Bunun için çok daha güçlü, radikal kararları alacak, ülkenin gerçeklerinden korkmayan ve öncelikli olarak da o ezilmiş insanların sorunlarını çözmeye niyetli büyük bir siyasi dalga gerekmektedir.

Tanımlamaya çalıştığım bu bölünmüşlük durumu çok tehlikelidir, içinde müthiş bir gerginlik potansiyeli taşımaktadır ve bu sorunumuz halledilmediği takdirde ülkenin hiçbir sorununun halledilmesi de mümkün değildir.

* * *

ANAP, DYP, DSP, CHP ve Yeni Türkiye'de yer alan insanların hemen hepsi ‘‘varoş’’ adı verilen ve adı bile aslında düşünen bir insana acı vermesi gereken bu toplum kesimini tanımazlar.

Türkiye'nin asıl belirleyici gücü ile ilgili tek fikirleri İçişleri Bakanları veya polisin raporlarından okuduklarıyla sınırlıdır.

Bu partilerin başkanlarının bahsettiğim yerlerden arabayla hızla geçmeye bile cesaretleri yoktur.

MHP bu ezici çoğunluğun sadece içgüdüsel tepkilerine cevap verebildiği için hálá daha ayaktadır.

İçgüdüsel tepkilere dayanan politikaların sağlıklı olamayacağı da gayet tabii ki kesindir.

Şimdilerde bir tek AKP bu ‘‘Öteki Türkiye’’de çalışmakta, onlardan sinyaller almakta, onlara sinyaller yollamakta ve onlara sahip çıkmaktadır.

Aslında çok da iyi yapmaktadır bu tavrıyla ve işe rasyonel bakarsanız AKP bu muazzam kitlenin haklı öfkelerini sistem içinde tuttuğundan, onlara değişimi başka yollarla vaat ettiğinden, hayatlarında bir küçük güzellik olabileceği umudunu ayakta tutabildiğinden bugün iktidara yürümektedir.

Son aylarda düşünme yeteneği iyice erozyona uğrayan TUSİAD'ın AKP ile ilgili olarak kábus senaryoları yazmakla uğraşmak yerine meseleyi biraz daha derinden incelemeye başlamaya acilen ihtiyacı vardır.

‘‘AKP’’ sisteme bir tehlike değil, sistemin bir teminatıdır, çünkü öfkesi patlama noktasına gelmiş kitlelere doğru yanlış bir çıkış yolunu göstererek, yapılması gerekeni yapmaktadır.

Türkiye sadece 6 milyon insandan ibaret değildir.

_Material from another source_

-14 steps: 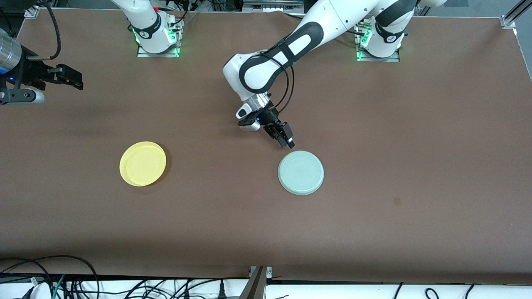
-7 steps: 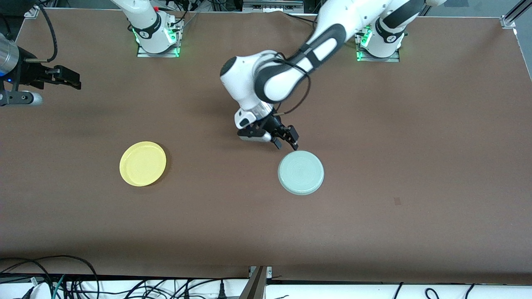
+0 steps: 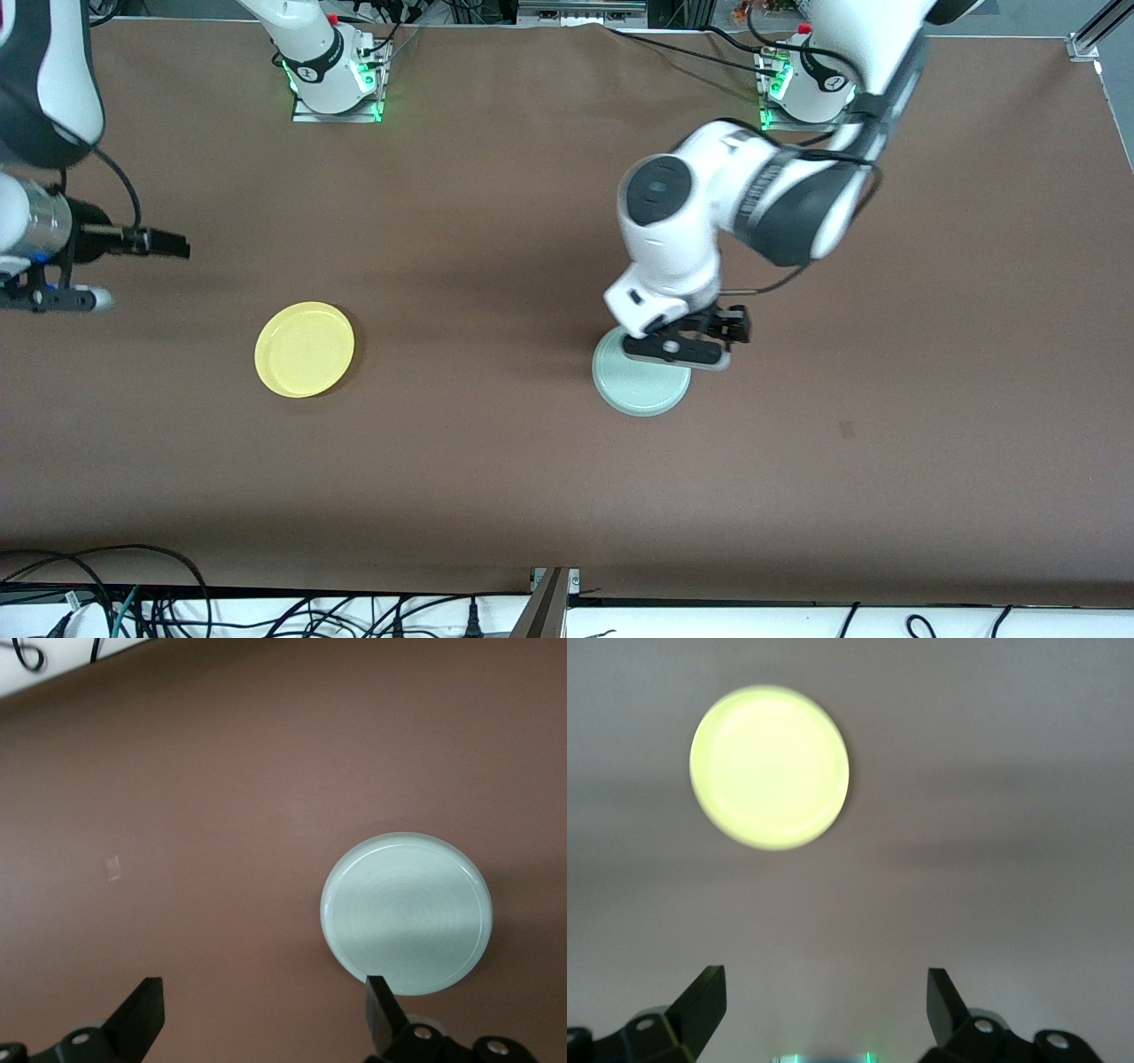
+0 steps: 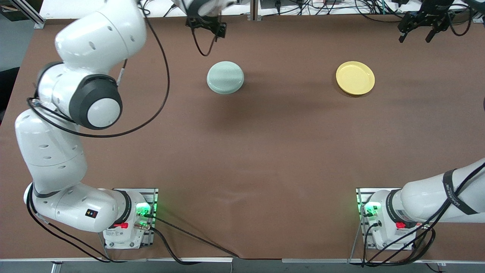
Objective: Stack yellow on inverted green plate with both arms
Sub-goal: 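Open the left gripper and withdraw it while the right gripper reaches the yellow plate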
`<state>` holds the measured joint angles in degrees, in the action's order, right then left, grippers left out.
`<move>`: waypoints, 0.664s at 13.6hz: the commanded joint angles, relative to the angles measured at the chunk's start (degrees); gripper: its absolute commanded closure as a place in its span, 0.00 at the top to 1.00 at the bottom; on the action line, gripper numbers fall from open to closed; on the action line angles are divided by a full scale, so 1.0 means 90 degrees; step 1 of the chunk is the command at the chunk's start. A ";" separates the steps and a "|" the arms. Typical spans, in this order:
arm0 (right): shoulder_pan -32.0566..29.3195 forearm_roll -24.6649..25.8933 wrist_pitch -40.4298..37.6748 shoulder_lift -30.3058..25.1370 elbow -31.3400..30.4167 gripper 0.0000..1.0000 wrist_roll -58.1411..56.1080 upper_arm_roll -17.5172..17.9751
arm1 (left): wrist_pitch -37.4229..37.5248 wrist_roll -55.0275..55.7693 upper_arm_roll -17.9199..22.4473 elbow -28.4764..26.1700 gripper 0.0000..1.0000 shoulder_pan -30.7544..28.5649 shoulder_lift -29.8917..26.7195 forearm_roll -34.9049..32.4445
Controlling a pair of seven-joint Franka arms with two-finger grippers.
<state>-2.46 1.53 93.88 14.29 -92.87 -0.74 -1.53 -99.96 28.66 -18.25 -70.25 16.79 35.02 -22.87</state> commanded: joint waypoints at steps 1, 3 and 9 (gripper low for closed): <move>-0.0087 -0.0170 0.0670 0.0607 0.0056 1.00 -0.0035 0.0062 | -0.0104 -0.0749 0.0561 -0.0309 1.00 -0.0448 -0.0530 0.1229; -0.0184 -0.0646 0.1226 0.1202 0.0056 1.00 -0.0034 0.0062 | -0.0075 -0.1413 0.0854 -0.0523 1.00 -0.0887 -0.0901 0.1826; -0.0517 -0.0951 0.3334 0.1664 -0.1191 1.00 -0.0415 0.0062 | 0.0558 -0.2334 0.1539 -0.1032 1.00 -0.1689 -0.1732 0.2824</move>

Zaman zaman ben de keşke nüfusumuz o kadar olsaydı diye düşünebilirim ama en azından fikir düzeyinde birçok insan gibi geride kalanlar gerçekten yokmuş gibi davranmam mümkün değildir.

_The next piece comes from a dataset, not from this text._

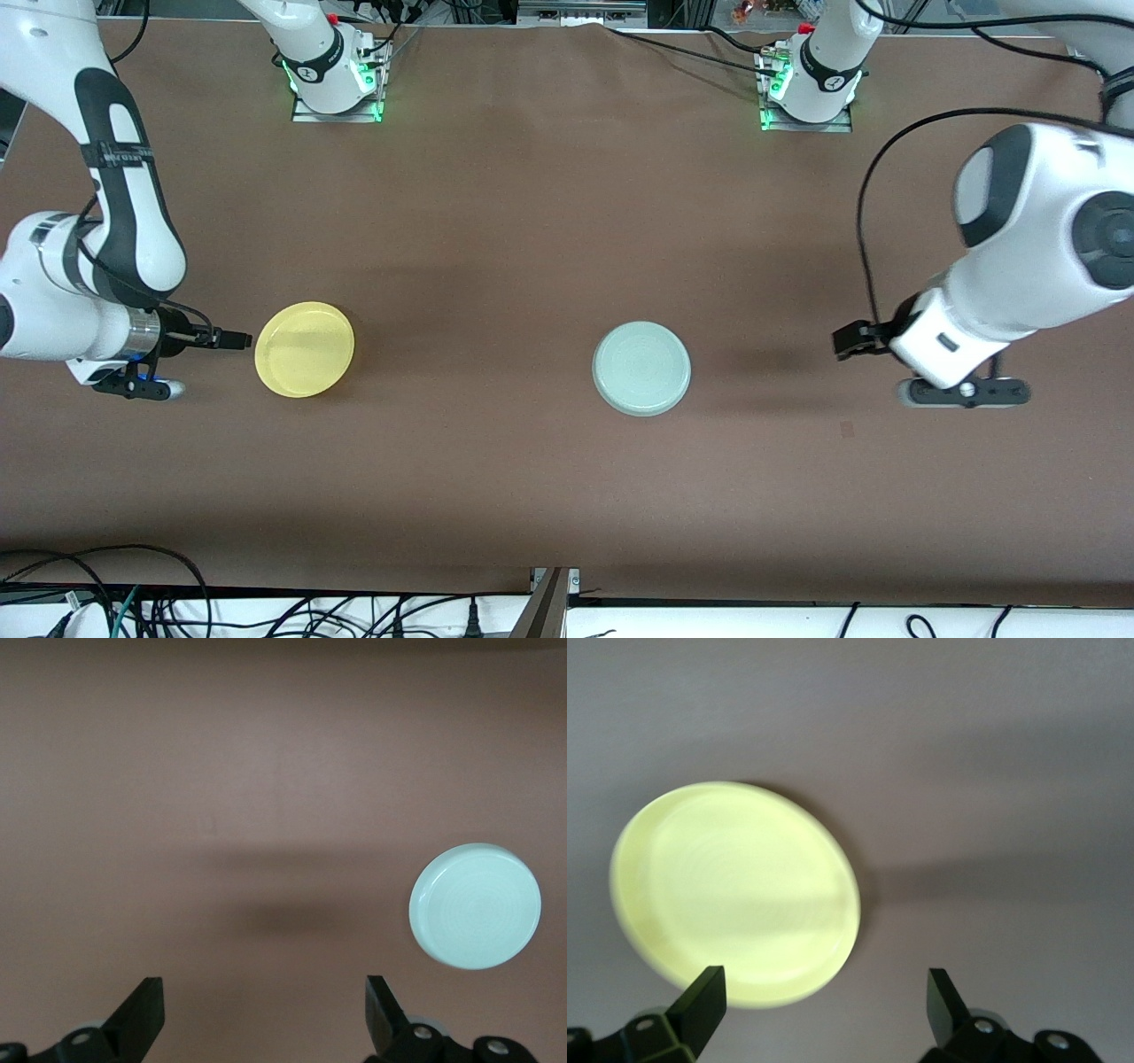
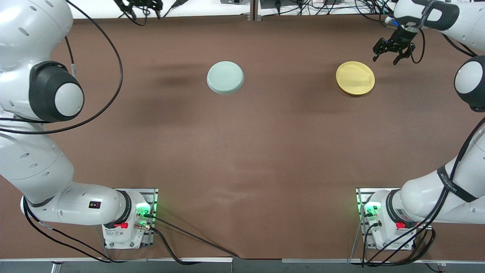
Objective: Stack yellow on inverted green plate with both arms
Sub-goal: 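Grasp the yellow plate rim with the right gripper and lift it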
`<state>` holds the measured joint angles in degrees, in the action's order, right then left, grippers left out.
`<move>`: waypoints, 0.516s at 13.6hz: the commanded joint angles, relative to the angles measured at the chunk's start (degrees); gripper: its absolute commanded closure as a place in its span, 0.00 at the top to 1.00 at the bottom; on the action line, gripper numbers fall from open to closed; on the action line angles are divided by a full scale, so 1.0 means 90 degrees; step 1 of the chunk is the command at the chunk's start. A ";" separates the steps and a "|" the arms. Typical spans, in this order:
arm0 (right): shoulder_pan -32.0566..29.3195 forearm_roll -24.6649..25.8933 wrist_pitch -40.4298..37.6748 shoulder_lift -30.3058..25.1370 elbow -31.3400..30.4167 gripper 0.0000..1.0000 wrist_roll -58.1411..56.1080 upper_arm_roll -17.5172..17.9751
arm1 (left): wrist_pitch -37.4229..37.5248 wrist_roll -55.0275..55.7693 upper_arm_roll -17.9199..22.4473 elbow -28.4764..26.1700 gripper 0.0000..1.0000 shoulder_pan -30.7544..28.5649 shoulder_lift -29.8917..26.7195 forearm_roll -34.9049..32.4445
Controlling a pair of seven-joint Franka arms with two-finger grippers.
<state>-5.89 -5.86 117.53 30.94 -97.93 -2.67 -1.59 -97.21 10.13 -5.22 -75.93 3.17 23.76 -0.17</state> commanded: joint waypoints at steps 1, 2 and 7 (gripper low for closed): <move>-0.0204 -0.0150 0.1001 -0.0185 -0.0874 1.00 -0.0211 0.0069 | 0.0418 -0.0334 0.0102 -0.0401 1.00 -0.0282 -0.0568 0.0341; -0.0321 -0.0295 0.1255 -0.0156 -0.1002 0.98 -0.0250 0.0079 | 0.0565 -0.0353 0.0121 -0.0401 1.00 -0.0380 -0.0705 0.0341; -0.0274 -0.0999 0.1783 0.0360 -0.1003 0.58 -0.0396 0.0225 | 0.0986 -0.0402 0.0238 -0.0557 1.00 -0.0742 -0.1145 0.0283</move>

Türkiye'de sistemin resmi söylemcilerinin hayati hatası geride kalan bu kesimi tamamen yok saymalarından kaynaklanmıştır.

Onların ‘‘var olduğu’’ seçim sonucuyla ortaya çıkacak ve Türkiye üzerinden büyük gerginlikten kurtulma yolundaki ilk adımı bence bu seçimle atacak.

* * *

Türkiye'de seçimin sonucunu ‘‘öfke’’ belirleyecek. Maalesef gerçeklik bu.

Benim bu gerçekliği doğurtan, memleketi bu kilitlenmeye mahkûm eden partilere, liderlere kızgınlık duymam bu nedenledir.

Ülkenin geleceğini belirleyecek söylemi elimizden kaçırttılar bize, medya da toparlayamıyor bu söylemi.

Çünkü doğruları söylesek de, öfkeli büyük kitle dediklerimizi farklı şekilde ‘‘okuyor’’, her yazılana çizilene farklı anlamlar yüklüyor.

Öyle bir duruma geldik ki, örneğin bugün Hürriyet çıkıp da AKP'yi desteklemeye başlasa partinin oyları düşmeye başlayacak, iki Türkiye arasındaki diyalog o kadar kopmuş durumda, algılamalar o kadar farklı ‘‘öteki’’ tarafta anlayacağınız.

Bu anormal durumun düzelmesi, söylemlerin normalleşmesi, diyalog kanallarının tekrar açılması gerekiyor.

Seçimle atılacak bunun ilk adımı, bunun başka bir yolu yok gözüküyor.

‘‘Öfke’’ oylarıyla öcünü alacak, ders verecek biraz, sarsıntılar da olacak ama bana sorarsanız her şey ülke için de uzun dönemde iyi olacak. En azından böyle umuyorum.